Required action. Where does the word "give" appear in the entries below? Copy each line that holds it.

········

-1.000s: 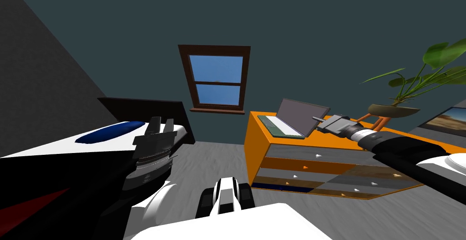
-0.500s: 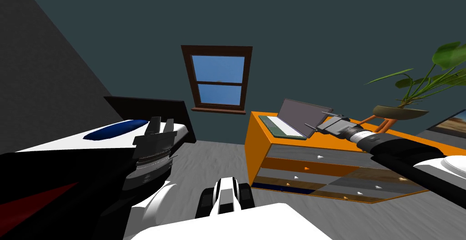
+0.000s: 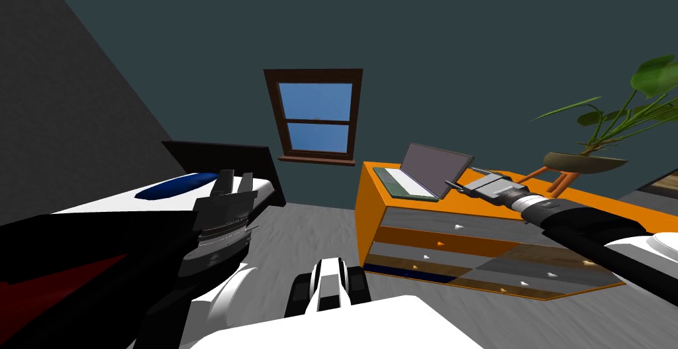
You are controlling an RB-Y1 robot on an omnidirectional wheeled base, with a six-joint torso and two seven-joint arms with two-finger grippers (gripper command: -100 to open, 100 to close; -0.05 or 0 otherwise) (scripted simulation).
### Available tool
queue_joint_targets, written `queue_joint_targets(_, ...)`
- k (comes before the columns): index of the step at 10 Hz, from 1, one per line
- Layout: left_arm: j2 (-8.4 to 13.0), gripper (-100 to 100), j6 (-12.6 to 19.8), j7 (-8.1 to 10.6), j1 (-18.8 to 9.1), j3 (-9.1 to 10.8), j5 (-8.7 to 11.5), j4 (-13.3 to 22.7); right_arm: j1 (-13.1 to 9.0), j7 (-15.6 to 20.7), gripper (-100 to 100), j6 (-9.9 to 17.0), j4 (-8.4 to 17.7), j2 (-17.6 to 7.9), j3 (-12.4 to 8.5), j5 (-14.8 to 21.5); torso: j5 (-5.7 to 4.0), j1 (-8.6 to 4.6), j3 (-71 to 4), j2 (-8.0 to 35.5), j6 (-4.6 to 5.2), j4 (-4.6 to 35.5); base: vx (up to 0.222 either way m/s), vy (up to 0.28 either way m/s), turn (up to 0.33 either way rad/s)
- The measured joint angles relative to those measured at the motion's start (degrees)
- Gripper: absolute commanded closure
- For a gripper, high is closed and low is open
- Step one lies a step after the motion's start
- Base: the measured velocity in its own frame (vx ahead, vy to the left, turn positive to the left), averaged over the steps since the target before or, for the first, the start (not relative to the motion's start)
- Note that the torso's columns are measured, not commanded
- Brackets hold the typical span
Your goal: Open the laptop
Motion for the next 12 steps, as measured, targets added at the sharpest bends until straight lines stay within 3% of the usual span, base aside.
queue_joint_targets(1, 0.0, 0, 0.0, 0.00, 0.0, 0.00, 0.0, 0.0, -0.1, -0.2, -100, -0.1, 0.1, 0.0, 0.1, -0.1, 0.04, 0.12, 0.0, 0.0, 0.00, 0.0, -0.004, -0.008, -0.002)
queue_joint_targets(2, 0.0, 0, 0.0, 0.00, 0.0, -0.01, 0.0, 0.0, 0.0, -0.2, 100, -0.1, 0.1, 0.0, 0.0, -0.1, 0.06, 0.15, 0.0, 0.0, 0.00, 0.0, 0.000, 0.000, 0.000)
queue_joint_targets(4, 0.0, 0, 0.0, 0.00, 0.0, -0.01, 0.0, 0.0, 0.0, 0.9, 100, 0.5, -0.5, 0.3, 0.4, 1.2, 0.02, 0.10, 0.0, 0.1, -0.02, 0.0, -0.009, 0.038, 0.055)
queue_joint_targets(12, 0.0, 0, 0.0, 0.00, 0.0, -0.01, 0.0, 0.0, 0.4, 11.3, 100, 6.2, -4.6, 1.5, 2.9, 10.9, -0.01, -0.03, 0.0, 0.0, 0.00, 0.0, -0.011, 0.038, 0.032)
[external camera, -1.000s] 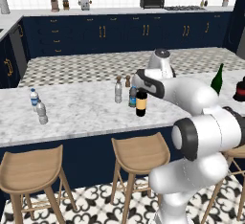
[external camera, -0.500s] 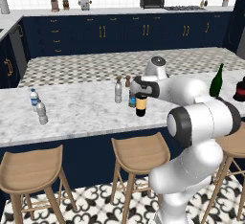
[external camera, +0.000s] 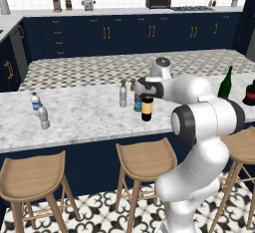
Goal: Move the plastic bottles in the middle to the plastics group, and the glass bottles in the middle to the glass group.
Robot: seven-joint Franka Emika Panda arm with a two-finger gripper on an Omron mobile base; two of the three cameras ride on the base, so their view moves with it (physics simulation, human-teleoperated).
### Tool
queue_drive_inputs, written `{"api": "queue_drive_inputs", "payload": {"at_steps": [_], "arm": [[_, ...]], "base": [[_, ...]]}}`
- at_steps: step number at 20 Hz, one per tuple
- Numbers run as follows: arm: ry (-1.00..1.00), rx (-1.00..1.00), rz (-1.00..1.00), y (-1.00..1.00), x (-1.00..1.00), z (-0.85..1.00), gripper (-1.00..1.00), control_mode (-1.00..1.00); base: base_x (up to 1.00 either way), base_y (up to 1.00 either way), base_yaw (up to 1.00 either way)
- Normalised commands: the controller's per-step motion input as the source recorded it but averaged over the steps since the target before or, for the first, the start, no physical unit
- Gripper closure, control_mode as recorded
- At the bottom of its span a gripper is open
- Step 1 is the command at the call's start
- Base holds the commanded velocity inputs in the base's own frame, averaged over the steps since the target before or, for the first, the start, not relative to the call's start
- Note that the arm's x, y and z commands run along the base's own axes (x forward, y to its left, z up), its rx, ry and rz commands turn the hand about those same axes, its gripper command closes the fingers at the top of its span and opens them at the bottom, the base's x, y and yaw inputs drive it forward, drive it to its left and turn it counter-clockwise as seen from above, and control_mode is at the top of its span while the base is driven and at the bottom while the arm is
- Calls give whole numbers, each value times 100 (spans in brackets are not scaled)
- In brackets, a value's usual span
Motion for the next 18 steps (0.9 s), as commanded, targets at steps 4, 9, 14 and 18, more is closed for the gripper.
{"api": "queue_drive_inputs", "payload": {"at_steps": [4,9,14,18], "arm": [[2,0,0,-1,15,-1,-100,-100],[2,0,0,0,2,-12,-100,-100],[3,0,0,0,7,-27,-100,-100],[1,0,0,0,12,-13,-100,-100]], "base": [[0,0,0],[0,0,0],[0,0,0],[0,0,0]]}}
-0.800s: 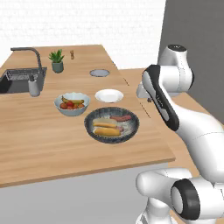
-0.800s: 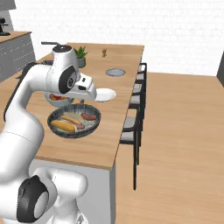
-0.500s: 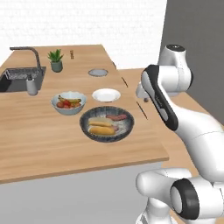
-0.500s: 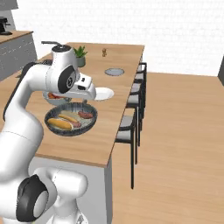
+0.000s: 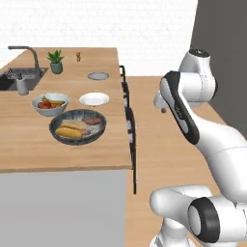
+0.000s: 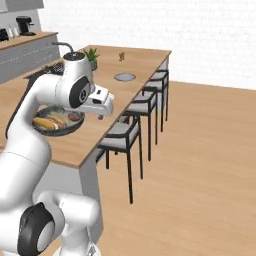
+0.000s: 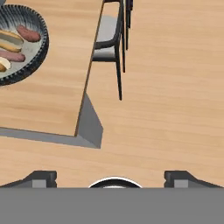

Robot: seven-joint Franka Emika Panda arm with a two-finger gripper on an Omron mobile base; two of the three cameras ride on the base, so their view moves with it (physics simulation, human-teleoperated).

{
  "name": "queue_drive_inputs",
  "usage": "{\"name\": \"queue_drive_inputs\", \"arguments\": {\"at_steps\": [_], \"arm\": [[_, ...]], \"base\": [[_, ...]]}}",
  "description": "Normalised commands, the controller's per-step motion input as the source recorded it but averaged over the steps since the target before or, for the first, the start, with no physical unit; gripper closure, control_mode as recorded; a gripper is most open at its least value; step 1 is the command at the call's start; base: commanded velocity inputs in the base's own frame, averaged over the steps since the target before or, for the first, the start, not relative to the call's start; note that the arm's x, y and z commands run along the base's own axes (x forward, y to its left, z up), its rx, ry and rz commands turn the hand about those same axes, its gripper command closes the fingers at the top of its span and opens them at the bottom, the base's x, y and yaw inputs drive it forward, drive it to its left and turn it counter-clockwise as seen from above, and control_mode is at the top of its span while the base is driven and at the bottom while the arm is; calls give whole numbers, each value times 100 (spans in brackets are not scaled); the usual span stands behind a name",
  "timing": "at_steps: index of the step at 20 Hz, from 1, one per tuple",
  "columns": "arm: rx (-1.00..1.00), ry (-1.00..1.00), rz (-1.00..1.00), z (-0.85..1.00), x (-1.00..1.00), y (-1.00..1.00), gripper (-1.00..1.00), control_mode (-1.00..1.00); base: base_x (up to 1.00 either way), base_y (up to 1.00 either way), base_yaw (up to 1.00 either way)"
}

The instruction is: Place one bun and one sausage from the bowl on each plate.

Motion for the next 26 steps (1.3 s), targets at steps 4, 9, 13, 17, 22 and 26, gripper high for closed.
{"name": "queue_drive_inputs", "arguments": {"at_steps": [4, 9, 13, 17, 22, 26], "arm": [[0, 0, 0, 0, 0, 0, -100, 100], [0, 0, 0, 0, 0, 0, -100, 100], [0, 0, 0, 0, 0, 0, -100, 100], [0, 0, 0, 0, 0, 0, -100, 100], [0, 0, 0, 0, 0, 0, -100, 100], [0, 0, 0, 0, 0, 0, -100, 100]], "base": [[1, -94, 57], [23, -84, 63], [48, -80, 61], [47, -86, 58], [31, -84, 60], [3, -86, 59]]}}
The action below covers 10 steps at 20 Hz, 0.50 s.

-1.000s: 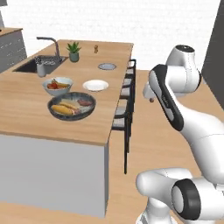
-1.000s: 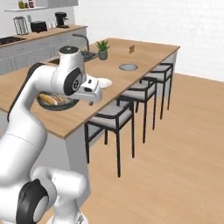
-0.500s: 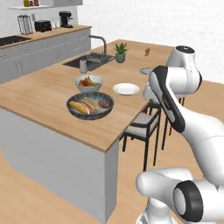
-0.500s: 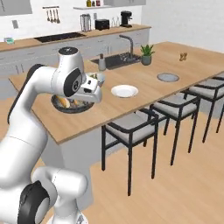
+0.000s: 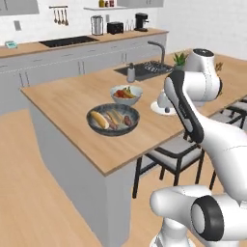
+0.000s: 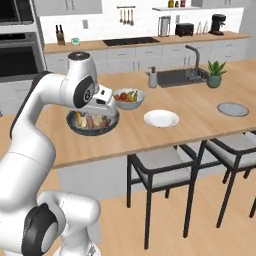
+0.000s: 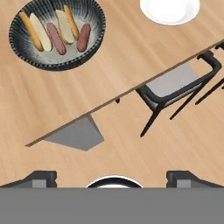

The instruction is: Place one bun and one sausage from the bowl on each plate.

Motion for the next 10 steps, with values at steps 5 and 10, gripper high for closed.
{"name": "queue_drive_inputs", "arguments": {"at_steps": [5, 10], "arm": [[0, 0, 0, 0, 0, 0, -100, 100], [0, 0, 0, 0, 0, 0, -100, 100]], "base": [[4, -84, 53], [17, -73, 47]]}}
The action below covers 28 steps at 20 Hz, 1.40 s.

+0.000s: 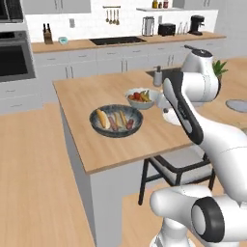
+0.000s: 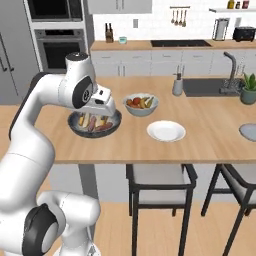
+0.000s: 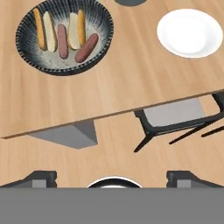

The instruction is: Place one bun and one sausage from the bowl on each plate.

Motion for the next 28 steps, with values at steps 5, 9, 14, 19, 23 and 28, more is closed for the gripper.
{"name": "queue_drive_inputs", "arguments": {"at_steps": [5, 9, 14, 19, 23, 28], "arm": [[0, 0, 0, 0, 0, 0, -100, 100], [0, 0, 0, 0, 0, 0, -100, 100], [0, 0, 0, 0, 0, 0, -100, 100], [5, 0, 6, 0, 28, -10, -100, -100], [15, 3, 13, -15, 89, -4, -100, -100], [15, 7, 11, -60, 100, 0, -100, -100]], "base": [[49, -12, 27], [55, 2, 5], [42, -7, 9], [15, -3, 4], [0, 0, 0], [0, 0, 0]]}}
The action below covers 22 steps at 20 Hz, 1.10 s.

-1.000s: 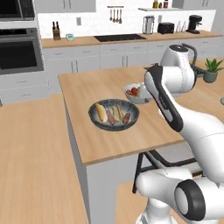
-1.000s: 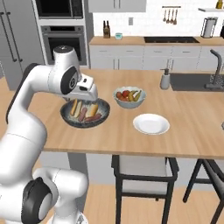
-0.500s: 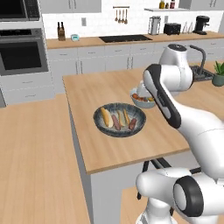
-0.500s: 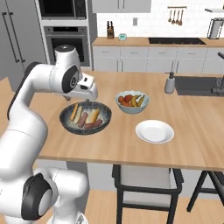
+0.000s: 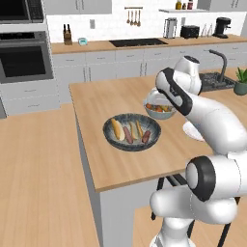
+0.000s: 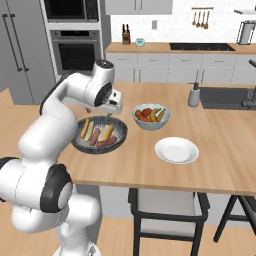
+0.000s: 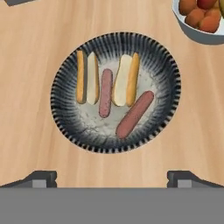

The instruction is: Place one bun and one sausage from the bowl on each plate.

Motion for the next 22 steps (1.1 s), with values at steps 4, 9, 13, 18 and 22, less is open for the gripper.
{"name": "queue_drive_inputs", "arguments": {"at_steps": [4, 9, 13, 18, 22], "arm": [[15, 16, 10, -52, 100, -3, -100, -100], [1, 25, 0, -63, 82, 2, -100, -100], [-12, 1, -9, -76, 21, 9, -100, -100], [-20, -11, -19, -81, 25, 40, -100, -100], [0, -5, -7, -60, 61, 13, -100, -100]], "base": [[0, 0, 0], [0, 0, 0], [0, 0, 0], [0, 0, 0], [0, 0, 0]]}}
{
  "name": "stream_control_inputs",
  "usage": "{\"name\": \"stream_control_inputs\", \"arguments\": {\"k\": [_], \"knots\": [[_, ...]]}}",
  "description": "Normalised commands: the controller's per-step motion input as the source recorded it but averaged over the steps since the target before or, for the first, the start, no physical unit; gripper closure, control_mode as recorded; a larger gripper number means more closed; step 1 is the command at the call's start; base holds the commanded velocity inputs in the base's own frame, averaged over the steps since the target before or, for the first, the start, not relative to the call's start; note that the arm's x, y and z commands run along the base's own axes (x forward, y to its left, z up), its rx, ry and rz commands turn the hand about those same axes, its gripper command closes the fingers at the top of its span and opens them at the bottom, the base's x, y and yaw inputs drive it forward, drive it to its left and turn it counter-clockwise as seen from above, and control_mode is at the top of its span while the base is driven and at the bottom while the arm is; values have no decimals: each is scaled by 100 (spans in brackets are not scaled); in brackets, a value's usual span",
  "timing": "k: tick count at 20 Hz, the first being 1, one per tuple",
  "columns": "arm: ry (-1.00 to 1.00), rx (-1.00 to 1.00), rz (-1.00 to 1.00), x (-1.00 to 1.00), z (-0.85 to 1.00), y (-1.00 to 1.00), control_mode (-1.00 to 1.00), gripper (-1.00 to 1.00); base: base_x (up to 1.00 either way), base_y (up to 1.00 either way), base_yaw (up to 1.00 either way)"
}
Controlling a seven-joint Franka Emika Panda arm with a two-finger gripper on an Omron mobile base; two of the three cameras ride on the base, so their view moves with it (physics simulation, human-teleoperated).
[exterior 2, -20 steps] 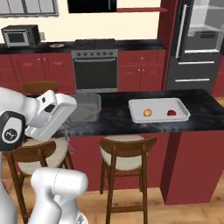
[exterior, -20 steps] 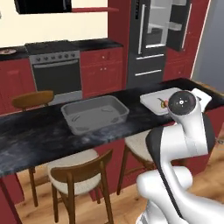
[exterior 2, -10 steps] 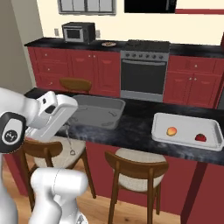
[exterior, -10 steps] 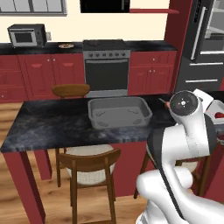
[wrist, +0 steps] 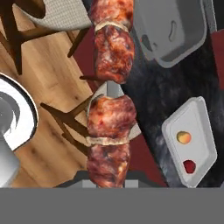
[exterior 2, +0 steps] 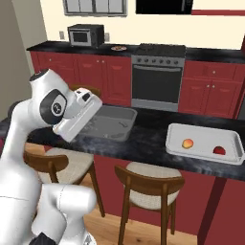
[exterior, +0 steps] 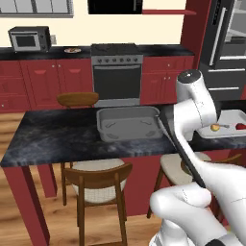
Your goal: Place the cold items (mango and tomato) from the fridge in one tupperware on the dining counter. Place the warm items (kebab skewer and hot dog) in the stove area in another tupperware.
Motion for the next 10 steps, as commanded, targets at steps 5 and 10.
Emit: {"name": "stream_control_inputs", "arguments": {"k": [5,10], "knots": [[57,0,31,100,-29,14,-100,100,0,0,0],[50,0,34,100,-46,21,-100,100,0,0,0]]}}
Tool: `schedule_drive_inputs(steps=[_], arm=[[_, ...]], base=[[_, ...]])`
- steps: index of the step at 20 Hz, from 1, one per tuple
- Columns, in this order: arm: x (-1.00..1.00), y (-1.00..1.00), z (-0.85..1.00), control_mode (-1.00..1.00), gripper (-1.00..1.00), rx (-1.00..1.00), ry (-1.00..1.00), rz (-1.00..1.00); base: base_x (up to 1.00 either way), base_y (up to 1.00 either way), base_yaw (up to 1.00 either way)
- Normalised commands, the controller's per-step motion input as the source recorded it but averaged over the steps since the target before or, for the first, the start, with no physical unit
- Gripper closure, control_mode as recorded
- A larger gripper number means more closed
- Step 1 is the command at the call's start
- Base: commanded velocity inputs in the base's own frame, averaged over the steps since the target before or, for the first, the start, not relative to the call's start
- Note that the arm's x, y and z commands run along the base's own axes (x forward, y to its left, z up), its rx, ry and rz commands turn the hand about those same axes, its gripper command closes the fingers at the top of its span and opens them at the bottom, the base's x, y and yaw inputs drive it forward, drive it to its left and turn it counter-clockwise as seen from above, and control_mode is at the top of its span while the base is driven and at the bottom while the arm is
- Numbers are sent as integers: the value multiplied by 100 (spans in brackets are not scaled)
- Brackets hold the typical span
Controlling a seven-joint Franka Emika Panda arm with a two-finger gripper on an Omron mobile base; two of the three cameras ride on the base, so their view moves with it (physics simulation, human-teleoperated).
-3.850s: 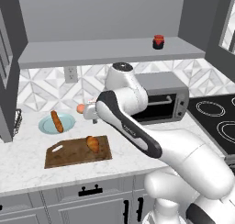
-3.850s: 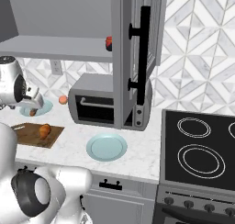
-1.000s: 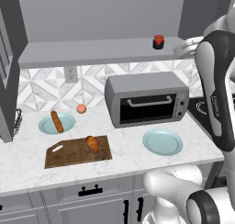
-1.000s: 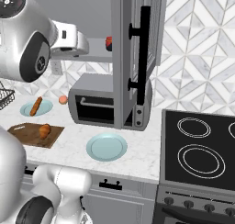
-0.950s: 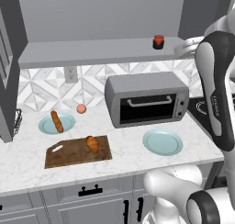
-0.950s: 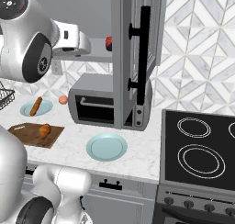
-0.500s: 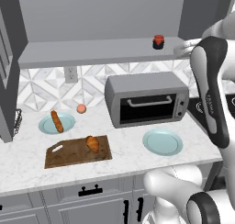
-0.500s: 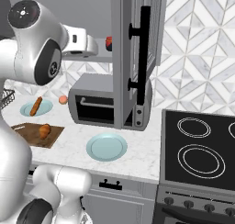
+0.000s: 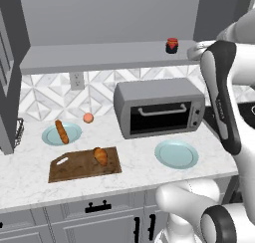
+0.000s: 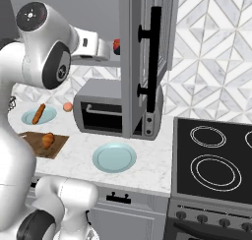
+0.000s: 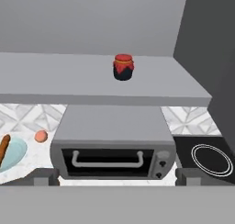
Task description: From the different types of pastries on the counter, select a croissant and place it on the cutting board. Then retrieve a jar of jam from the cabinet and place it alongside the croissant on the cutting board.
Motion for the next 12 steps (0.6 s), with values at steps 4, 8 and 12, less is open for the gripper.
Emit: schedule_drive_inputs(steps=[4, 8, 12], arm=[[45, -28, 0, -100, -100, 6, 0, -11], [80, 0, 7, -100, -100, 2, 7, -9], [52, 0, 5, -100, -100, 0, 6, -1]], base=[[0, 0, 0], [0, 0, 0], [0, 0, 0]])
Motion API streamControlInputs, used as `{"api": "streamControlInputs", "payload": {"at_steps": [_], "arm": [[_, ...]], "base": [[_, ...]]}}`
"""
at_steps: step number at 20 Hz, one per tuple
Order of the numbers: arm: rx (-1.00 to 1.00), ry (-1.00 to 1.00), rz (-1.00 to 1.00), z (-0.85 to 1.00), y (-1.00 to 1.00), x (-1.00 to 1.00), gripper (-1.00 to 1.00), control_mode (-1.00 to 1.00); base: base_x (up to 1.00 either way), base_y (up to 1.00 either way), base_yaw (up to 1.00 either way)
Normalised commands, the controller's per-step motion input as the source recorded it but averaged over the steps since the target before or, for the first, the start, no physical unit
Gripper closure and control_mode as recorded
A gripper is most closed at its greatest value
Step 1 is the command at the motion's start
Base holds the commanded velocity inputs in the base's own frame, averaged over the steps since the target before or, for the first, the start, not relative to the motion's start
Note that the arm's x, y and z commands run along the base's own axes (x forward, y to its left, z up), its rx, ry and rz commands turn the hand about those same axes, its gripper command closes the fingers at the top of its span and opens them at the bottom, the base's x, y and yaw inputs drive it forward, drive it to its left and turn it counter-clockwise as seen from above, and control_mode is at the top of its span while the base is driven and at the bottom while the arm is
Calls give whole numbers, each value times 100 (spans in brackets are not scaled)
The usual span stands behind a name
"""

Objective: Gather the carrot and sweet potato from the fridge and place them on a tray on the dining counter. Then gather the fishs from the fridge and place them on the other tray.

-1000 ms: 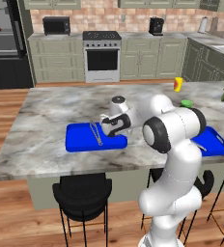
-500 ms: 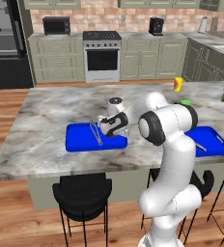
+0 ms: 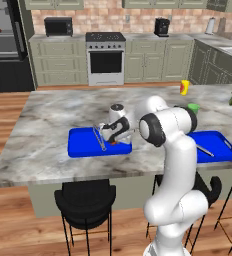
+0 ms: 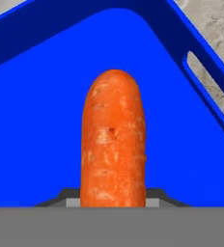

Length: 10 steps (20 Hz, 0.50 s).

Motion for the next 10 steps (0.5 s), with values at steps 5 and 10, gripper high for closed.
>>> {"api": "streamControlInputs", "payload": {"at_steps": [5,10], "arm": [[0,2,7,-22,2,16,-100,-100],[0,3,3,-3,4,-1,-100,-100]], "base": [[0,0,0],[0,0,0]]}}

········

Result of the exercise.
- Calls give whole numbers, each value times 100 (spans in brackets are not scaled)
  "description": "Normalised commands, the controller's per-step motion input as the source recorded it but averaged over the steps since the target before or, for the first, the start, with no physical unit; gripper closure, control_mode as recorded; a gripper is most open at its least value; step 1 is the command at the call's start; base: commanded velocity inputs in the base's own frame, averaged over the steps since the target before or, for the first, the start, not relative to the call's start; note that the arm's x, y and z commands run along the base's own axes (x forward, y to its left, z up), its rx, ry and rz commands turn the hand about those same axes, its gripper command closes the fingers at the top of its span and opens them at the bottom, the base's x, y and yaw inputs drive it forward, drive it to its left and turn it counter-clockwise as seen from above, and control_mode is at the top of its span while the base is driven and at the bottom while the arm is; calls give whole numbers, each value times 100 (spans in brackets are not scaled); the usual span stands behind a name",
Calls give whole numbers, each value times 100 (spans in brackets are not scaled)

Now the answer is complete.